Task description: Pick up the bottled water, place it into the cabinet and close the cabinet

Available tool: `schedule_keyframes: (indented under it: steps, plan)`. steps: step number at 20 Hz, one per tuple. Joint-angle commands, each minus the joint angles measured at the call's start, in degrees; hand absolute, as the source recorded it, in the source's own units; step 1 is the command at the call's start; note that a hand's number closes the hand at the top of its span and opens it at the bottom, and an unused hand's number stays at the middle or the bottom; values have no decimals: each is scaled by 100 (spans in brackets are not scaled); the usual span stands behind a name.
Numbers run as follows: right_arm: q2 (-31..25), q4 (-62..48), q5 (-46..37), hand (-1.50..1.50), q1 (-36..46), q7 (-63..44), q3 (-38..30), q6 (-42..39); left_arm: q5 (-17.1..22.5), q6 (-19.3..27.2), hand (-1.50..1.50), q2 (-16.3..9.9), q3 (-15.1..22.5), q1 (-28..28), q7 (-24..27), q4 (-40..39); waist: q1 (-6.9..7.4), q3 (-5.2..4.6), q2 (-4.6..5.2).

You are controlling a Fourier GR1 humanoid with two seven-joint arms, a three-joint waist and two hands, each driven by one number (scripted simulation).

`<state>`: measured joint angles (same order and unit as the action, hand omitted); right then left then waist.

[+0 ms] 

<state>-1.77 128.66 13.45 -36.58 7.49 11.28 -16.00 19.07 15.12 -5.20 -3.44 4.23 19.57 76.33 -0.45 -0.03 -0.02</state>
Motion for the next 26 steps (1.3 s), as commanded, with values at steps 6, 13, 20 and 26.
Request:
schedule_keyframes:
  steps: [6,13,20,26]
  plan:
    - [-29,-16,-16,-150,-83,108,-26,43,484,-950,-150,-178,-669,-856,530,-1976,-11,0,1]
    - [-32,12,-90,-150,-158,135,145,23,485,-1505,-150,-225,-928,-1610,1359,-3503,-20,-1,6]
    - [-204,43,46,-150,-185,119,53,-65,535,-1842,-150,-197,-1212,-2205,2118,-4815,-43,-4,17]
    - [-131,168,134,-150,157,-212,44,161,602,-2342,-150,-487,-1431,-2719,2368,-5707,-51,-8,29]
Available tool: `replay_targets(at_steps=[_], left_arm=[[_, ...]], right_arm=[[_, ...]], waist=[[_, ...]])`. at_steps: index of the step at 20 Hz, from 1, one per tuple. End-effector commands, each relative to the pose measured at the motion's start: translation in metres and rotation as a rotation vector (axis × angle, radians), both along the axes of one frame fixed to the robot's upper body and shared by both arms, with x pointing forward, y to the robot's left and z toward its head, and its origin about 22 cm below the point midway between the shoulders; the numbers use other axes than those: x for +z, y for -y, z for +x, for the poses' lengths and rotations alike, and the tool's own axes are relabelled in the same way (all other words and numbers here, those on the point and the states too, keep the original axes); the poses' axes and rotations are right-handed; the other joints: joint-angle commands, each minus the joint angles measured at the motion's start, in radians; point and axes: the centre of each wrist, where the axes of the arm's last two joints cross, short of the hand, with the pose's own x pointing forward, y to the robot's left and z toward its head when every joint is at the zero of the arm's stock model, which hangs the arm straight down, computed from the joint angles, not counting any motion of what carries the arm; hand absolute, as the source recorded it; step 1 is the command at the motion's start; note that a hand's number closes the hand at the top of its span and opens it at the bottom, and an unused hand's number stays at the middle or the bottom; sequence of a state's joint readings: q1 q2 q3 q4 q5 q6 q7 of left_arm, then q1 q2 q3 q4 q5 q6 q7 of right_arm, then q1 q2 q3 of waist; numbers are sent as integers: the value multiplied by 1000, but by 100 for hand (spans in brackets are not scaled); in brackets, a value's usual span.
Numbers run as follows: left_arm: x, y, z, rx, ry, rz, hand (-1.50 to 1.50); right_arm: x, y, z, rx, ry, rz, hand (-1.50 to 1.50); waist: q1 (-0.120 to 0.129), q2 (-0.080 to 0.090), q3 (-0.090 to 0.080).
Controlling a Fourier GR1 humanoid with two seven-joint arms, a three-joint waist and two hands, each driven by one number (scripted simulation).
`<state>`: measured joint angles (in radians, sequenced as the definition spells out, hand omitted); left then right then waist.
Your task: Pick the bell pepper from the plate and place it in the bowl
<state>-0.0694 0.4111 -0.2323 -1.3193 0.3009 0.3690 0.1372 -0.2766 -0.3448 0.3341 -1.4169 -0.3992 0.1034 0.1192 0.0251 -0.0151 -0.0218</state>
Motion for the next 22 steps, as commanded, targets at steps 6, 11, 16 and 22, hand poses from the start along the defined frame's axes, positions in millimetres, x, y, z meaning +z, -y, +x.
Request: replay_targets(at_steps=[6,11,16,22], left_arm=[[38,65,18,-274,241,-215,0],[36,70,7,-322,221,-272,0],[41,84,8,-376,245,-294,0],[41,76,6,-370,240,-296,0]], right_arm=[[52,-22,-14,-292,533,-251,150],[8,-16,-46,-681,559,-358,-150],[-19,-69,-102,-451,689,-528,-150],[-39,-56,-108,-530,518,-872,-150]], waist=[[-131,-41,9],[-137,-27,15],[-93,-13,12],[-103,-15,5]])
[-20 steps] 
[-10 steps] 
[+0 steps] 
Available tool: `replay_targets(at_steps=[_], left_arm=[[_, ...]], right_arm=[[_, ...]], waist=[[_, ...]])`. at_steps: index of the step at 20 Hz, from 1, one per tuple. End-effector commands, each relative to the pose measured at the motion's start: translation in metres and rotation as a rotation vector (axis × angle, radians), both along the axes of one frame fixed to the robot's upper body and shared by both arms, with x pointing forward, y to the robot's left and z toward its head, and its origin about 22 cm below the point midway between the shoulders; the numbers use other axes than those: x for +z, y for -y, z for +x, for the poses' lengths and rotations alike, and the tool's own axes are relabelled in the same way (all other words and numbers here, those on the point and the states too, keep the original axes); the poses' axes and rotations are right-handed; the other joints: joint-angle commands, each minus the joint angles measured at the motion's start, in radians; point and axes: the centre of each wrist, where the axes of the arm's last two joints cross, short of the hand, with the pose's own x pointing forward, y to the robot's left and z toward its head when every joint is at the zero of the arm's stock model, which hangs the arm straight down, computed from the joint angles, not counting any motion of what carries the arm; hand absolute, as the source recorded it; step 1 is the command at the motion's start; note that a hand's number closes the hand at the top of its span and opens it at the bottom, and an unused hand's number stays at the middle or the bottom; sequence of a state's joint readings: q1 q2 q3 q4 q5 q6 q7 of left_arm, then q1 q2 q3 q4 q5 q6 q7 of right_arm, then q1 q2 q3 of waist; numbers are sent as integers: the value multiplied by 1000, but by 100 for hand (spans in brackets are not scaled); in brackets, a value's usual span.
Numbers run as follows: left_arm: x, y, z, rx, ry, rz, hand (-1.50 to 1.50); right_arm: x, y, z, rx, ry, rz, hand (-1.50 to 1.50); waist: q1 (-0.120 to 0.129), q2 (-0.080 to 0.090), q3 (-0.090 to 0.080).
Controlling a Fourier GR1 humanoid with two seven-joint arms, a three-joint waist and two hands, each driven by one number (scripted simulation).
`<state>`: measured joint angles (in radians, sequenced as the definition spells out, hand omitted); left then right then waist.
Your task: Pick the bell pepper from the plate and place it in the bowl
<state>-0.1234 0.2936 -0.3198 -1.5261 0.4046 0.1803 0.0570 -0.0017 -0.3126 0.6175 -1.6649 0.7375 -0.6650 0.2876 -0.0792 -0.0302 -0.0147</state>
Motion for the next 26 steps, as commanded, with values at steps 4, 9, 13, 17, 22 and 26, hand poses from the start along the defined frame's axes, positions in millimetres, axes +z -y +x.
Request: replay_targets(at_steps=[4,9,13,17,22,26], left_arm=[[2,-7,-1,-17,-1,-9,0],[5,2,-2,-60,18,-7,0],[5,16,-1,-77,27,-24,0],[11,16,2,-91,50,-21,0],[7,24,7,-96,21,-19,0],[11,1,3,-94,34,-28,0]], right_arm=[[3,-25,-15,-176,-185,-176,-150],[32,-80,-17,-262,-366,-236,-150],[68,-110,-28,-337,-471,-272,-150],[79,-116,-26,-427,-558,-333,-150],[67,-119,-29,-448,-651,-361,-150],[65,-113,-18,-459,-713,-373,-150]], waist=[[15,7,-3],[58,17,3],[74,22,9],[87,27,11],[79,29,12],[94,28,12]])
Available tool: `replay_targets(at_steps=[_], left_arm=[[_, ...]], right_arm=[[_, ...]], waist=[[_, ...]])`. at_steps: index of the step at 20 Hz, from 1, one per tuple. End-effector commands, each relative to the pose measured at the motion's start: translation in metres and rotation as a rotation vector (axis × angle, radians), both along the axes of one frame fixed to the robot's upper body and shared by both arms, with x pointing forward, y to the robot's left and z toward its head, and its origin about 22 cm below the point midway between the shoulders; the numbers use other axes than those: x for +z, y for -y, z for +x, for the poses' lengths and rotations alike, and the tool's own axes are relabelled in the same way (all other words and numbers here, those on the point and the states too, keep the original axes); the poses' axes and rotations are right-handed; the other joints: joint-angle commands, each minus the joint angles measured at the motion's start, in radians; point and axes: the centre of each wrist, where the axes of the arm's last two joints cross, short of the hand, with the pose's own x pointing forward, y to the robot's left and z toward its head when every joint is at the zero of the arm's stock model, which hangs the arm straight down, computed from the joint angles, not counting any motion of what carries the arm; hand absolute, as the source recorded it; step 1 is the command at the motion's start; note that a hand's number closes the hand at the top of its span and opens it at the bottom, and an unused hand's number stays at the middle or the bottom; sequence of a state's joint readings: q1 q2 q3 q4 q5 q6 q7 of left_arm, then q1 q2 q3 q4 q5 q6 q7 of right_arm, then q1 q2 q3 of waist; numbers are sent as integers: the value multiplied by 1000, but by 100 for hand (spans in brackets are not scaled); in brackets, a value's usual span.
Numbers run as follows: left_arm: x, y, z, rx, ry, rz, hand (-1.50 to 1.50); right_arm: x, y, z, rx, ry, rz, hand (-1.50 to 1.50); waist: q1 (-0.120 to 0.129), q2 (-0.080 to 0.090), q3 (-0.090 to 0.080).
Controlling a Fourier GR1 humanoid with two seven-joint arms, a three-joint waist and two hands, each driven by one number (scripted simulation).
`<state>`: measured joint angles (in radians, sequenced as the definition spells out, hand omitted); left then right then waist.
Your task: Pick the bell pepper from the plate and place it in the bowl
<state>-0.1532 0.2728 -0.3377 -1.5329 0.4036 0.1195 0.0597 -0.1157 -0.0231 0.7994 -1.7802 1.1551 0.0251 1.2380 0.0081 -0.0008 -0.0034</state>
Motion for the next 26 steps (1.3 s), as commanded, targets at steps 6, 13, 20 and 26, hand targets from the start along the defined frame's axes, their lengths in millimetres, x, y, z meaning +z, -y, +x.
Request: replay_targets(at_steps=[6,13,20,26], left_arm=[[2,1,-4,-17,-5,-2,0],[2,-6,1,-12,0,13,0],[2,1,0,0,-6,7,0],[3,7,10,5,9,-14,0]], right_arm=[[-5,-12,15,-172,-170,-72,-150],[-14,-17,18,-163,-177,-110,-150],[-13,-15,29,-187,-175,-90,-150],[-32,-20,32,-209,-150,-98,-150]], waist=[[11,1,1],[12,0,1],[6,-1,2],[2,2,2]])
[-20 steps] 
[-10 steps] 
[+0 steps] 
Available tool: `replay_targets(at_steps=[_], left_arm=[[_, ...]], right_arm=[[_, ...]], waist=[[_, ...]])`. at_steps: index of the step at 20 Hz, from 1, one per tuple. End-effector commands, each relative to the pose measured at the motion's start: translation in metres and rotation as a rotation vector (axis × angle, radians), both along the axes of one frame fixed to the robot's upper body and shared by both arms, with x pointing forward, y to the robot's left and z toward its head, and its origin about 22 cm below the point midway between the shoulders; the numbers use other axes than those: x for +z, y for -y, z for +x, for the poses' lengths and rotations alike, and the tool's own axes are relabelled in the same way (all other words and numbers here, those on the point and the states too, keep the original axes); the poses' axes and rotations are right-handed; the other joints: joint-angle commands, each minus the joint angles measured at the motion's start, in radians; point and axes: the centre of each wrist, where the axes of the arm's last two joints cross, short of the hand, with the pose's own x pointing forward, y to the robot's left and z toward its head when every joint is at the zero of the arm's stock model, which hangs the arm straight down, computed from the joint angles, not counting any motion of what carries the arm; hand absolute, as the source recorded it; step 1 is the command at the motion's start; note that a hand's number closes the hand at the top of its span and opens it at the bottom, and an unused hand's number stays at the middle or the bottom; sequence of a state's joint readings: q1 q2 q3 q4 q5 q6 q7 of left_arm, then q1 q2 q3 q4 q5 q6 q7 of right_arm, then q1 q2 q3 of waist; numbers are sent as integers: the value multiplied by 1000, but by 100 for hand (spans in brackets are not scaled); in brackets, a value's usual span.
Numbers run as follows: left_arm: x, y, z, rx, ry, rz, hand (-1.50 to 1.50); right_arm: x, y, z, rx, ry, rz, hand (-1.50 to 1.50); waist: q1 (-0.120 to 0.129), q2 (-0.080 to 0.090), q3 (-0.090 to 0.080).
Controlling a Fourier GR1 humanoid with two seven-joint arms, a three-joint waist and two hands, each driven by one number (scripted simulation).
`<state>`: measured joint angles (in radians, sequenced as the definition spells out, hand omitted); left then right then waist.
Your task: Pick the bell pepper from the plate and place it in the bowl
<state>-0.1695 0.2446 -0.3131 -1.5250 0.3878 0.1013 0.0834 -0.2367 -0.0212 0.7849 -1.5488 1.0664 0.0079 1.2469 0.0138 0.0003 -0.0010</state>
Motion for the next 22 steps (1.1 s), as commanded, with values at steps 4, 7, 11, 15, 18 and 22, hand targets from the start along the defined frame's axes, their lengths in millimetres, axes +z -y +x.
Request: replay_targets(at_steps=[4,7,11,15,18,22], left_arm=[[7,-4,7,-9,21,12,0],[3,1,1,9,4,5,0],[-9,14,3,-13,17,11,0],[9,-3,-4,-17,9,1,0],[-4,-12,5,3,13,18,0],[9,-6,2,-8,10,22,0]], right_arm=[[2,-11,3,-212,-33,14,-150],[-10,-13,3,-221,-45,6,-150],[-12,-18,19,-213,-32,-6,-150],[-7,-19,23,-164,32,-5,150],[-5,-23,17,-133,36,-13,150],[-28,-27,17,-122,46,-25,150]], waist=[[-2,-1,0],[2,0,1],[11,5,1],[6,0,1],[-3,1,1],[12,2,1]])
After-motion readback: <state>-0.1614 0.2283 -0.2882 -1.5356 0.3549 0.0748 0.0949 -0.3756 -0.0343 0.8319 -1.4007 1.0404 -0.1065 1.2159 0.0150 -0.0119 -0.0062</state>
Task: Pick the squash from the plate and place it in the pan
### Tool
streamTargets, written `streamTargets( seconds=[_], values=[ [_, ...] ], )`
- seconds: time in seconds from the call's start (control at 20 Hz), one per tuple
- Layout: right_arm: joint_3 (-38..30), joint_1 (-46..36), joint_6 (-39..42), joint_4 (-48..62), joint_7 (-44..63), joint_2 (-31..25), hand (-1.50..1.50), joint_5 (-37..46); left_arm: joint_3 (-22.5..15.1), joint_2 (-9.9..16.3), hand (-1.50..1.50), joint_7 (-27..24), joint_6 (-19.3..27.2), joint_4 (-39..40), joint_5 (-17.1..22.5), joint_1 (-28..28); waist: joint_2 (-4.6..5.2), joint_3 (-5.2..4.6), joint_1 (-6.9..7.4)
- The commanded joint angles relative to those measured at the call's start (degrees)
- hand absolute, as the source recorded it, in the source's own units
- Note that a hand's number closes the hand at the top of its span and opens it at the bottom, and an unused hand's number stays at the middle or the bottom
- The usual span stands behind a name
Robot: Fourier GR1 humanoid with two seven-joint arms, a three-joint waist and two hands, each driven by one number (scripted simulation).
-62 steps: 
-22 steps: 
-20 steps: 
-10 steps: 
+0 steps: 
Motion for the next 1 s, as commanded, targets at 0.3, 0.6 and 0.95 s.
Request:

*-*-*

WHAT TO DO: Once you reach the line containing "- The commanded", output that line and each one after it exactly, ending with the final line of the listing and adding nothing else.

TASK SOLUTION:
- The commanded joint angles relative to those measured at the call's start (degrees)
- hand absolute, as the source recorded it, in the source's own units
- Note that a hand's number closes the hand at the top of its span and opens it at the bottom, and an unused hand's number stays at the middle or the bottom
- The usual span stands behind a name
Robot: Fourier GR1 humanoid with two seven-joint arms, a three-joint waist and two hands, each driven by one number (scripted simulation).
-62 steps: 
-22 steps: 
-20 steps: 
-10 steps: 
+0 steps: 
Motion for the next 1 s, as commanded, targets at 0.3, 0.6 and 0.95 s.
Request:

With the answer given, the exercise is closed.